Тут Маша впала в замешательство, сама не зная, что можно ответить в такой ситуации. По ее лицу было видно, что она была загнана в угол, но тем не менее она еще питала надежду на то, что все образуется, с надеждой смотря на младшего, что вселял в нее только больше уверенности. Но, завидев его холодные, а в тоже время и испуганные глаза, которыми словно управляли два разных человека, она испугалась, что могла стать свидетелем, а в первую очередь и самой причиной жестокого убийства.

– Давай ты послушаешь спокойно? – начала она. – Пистолет в этой ситуации лишний раз заставит меня нервничать.
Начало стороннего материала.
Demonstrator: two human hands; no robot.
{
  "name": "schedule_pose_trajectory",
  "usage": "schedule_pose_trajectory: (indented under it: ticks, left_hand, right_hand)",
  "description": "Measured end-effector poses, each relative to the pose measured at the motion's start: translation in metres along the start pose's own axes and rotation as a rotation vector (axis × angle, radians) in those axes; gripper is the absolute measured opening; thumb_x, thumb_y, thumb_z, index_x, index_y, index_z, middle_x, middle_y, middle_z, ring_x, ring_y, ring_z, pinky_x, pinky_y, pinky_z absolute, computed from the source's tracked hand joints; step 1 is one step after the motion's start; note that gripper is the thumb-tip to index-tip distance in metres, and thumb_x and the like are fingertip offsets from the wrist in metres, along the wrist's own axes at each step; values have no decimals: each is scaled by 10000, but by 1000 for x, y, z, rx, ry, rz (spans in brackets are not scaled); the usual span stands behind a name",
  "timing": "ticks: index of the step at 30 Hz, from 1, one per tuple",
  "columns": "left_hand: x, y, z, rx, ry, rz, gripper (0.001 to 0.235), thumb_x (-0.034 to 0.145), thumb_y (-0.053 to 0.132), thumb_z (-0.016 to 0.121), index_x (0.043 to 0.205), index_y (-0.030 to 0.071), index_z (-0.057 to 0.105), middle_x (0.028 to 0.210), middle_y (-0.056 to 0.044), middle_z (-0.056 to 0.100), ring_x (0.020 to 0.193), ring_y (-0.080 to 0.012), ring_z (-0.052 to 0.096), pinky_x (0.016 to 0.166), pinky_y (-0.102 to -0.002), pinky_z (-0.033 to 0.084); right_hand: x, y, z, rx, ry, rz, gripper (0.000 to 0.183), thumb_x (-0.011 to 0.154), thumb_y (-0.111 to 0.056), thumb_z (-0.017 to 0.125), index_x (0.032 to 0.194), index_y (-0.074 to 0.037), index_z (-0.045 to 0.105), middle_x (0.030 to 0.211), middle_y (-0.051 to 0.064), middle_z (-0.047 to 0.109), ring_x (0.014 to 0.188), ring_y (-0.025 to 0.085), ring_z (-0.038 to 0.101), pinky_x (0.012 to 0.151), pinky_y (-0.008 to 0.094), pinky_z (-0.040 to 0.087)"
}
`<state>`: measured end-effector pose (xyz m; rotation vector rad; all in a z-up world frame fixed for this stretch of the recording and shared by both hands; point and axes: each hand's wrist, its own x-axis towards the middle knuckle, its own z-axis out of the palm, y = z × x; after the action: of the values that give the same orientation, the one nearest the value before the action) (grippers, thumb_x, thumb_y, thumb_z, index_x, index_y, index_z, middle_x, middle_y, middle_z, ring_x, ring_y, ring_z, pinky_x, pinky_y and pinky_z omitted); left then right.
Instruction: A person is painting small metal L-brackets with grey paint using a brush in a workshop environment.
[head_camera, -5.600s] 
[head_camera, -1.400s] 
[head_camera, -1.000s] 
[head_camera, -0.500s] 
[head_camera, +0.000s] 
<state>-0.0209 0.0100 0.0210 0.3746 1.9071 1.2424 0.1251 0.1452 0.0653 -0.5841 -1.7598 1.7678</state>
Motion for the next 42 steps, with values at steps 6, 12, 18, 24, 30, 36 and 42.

Мой голос дрогнет, а ты примешь его за ложь.

– Давай я буду решать, что нужно делать? – закричал он и почти в упор пододвинулся к ее лицу. Егор начал сильнее давить в бритый затылок брата, но тот все еще не дергался.

– Да, да – новая, – задыхаясь от страха и дрожа всем телом, начала она. – Сама не знаю, когда стала такой, но этот процесс был мне неподвластен. Когда я пошла в школу, то уже проникала в учительские за закрытые двери, сама не понимая того, как это делала. Я могла попасть в любую точку на определенном расстоянии, если того захочу. Я, черт тебя дери, правда не знаю, когда такое произошло, но это факт, и навредить я вам не имею морального права; в худшем случае – давно бы вас прикончила, спрятавшись за спину и исподтишка перерезав глотку.

В ее глазах читалась храбрость, которая удивила обоих братьев, а Егора снова взяла гордость, но при этом Маша все еще дрожала, точно видя по глазам старшего, что тот не шутил. Егор был уверен, что брат образумится, но что-то пошло не так.